Data segment
[Start of Attachment]

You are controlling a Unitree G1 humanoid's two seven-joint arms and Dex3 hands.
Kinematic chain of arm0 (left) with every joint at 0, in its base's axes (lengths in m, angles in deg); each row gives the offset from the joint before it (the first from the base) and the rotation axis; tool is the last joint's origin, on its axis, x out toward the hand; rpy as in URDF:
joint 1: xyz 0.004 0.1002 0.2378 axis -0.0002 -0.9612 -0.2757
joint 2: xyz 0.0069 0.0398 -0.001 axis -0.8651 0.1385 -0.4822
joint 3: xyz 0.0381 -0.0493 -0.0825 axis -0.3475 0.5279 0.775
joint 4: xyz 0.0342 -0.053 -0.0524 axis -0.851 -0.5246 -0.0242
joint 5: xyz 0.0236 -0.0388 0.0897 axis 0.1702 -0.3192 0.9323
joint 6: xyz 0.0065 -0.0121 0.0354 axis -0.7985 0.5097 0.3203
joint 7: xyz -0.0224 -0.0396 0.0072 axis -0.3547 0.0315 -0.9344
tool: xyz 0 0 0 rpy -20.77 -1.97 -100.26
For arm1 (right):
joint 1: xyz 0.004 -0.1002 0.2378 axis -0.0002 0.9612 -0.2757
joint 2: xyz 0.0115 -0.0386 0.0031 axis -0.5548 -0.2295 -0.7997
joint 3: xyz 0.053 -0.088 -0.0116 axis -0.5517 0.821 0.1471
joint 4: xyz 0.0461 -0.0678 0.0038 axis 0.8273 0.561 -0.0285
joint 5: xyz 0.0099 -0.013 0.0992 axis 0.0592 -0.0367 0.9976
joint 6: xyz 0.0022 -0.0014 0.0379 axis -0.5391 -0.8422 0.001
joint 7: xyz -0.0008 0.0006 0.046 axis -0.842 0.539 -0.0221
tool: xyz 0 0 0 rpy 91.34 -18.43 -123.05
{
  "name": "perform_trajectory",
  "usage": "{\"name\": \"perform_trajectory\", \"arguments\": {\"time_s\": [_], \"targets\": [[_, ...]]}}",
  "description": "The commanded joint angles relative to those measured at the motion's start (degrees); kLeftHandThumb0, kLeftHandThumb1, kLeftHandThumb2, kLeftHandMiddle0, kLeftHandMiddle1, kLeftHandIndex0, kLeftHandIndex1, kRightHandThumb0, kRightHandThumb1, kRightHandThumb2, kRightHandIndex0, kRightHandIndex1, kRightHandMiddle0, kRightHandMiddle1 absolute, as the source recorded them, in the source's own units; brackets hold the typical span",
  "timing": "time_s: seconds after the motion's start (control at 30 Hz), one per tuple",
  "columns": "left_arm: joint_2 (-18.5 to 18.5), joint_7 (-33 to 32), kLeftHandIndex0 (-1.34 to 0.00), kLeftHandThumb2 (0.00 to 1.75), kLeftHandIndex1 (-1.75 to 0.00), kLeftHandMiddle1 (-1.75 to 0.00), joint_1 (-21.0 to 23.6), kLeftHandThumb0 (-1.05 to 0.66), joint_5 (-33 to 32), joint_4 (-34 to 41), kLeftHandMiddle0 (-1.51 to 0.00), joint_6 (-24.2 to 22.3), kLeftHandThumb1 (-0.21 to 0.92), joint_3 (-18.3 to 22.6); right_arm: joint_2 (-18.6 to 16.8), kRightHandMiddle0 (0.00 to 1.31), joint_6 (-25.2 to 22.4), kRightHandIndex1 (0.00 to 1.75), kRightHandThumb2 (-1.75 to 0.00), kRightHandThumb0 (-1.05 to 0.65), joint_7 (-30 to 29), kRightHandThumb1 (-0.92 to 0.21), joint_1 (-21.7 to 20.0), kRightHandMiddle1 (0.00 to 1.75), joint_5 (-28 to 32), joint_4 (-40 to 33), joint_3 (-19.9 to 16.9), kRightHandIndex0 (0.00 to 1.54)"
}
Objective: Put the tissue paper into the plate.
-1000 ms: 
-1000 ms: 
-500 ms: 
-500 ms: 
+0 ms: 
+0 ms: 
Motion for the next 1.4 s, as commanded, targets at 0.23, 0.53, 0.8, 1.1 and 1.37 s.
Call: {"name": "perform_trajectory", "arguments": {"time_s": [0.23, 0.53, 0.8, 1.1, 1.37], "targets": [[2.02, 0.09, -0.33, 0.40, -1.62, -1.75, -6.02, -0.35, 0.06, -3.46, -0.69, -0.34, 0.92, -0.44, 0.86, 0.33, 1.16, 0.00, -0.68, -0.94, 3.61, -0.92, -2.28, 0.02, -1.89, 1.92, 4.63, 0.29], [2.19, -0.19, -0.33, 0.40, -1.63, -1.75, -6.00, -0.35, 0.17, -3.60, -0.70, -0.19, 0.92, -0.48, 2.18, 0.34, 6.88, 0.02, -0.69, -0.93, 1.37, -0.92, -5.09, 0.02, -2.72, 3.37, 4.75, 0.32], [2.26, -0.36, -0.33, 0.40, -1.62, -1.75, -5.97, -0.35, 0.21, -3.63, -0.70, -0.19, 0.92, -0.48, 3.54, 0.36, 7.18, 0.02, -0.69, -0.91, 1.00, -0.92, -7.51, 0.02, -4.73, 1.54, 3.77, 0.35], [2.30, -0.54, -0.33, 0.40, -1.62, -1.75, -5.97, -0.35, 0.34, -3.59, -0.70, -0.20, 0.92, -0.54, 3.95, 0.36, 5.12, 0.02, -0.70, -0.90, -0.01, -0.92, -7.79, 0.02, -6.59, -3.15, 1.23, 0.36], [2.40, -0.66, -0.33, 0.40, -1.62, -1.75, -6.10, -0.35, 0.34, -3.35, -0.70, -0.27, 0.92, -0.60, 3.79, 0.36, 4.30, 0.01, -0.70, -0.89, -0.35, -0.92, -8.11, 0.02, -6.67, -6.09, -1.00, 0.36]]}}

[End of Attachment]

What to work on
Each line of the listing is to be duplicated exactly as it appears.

Solution for this task
You are controlling a Unitree G1 humanoid's two seven-joint arms and Dex3 hands.
Kinematic chain of arm0 (left) with every joint at 0, in its base's axes (lengths in m, angles in deg); each row gives the offset from the joint before it (the first from the base) and the rotation axis; tool is the last joint's origin, on its axis, x out toward the hand; rpy as in URDF:
joint 1: xyz 0.004 0.1002 0.2378 axis -0.0002 -0.9612 -0.2757
joint 2: xyz 0.0069 0.0398 -0.001 axis -0.8651 0.1385 -0.4822
joint 3: xyz 0.0381 -0.0493 -0.0825 axis -0.3475 0.5279 0.775
joint 4: xyz 0.0342 -0.053 -0.0524 axis -0.851 -0.5246 -0.0242
joint 5: xyz 0.0236 -0.0388 0.0897 axis 0.1702 -0.3192 0.9323
joint 6: xyz 0.0065 -0.0121 0.0354 axis -0.7985 0.5097 0.3203
joint 7: xyz -0.0224 -0.0396 0.0072 axis -0.3547 0.0315 -0.9344
tool: xyz 0 0 0 rpy -20.77 -1.97 -100.26
For arm1 (right):
joint 1: xyz 0.004 -0.1002 0.2378 axis -0.0002 0.9612 -0.2757
joint 2: xyz 0.0115 -0.0386 0.0031 axis -0.5548 -0.2295 -0.7997
joint 3: xyz 0.053 -0.088 -0.0116 axis -0.5517 0.821 0.1471
joint 4: xyz 0.0461 -0.0678 0.0038 axis 0.8273 0.561 -0.0285
joint 5: xyz 0.0099 -0.013 0.0992 axis 0.0592 -0.0367 0.9976
joint 6: xyz 0.0022 -0.0014 0.0379 axis -0.5391 -0.8422 0.001
joint 7: xyz -0.0008 0.0006 0.046 axis -0.842 0.539 -0.0221
tool: xyz 0 0 0 rpy 91.34 -18.43 -123.05
{
  "name": "perform_trajectory",
  "usage": "{\"name\": \"perform_trajectory\", \"arguments\": {\"time_s\": [_], \"targets\": [[_, ...]]}}",
  "description": "The commanded joint angles relative to those measured at the motion's start (degrees); kLeftHandThumb0, kLeftHandThumb1, kLeftHandThumb2, kLeftHandMiddle0, kLeftHandMiddle1, kLeftHandIndex0, kLeftHandIndex1, kRightHandThumb0, kRightHandThumb1, kRightHandThumb2, kRightHandIndex0, kRightHandIndex1, kRightHandMiddle0, kRightHandMiddle1 absolute, as the source recorded them, in the source's own units; brackets hold the typical span",
  "timing": "time_s: seconds after the motion's start (control at 30 Hz), one per tuple",
  "columns": "left_arm: joint_2 (-18.5 to 18.5), joint_7 (-33 to 32), kLeftHandIndex0 (-1.34 to 0.00), kLeftHandThumb2 (0.00 to 1.75), kLeftHandIndex1 (-1.75 to 0.00), kLeftHandMiddle1 (-1.75 to 0.00), joint_1 (-21.0 to 23.6), kLeftHandThumb0 (-1.05 to 0.66), joint_5 (-33 to 32), joint_4 (-34 to 41), kLeftHandMiddle0 (-1.51 to 0.00), joint_6 (-24.2 to 22.3), kLeftHandThumb1 (-0.21 to 0.92), joint_3 (-18.3 to 22.6); right_arm: joint_2 (-18.6 to 16.8), kRightHandMiddle0 (0.00 to 1.31), joint_6 (-25.2 to 22.4), kRightHandIndex1 (0.00 to 1.75), kRightHandThumb2 (-1.75 to 0.00), kRightHandThumb0 (-1.05 to 0.65), joint_7 (-30 to 29), kRightHandThumb1 (-0.92 to 0.21), joint_1 (-21.7 to 20.0), kRightHandMiddle1 (0.00 to 1.75), joint_5 (-28 to 32), joint_4 (-40 to 33), joint_3 (-19.9 to 16.9), kRightHandIndex0 (0.00 to 1.54)"
}
Objective: Put the tissue paper into the plate.
-1000 ms: 
-1000 ms: 
-500 ms: 
-500 ms: 
+0 ms: 
+0 ms: 
Motion for the next 1.4 s, as commanded, targets at 0.23, 0.53, 0.8, 1.1 and 1.37 s.
Call: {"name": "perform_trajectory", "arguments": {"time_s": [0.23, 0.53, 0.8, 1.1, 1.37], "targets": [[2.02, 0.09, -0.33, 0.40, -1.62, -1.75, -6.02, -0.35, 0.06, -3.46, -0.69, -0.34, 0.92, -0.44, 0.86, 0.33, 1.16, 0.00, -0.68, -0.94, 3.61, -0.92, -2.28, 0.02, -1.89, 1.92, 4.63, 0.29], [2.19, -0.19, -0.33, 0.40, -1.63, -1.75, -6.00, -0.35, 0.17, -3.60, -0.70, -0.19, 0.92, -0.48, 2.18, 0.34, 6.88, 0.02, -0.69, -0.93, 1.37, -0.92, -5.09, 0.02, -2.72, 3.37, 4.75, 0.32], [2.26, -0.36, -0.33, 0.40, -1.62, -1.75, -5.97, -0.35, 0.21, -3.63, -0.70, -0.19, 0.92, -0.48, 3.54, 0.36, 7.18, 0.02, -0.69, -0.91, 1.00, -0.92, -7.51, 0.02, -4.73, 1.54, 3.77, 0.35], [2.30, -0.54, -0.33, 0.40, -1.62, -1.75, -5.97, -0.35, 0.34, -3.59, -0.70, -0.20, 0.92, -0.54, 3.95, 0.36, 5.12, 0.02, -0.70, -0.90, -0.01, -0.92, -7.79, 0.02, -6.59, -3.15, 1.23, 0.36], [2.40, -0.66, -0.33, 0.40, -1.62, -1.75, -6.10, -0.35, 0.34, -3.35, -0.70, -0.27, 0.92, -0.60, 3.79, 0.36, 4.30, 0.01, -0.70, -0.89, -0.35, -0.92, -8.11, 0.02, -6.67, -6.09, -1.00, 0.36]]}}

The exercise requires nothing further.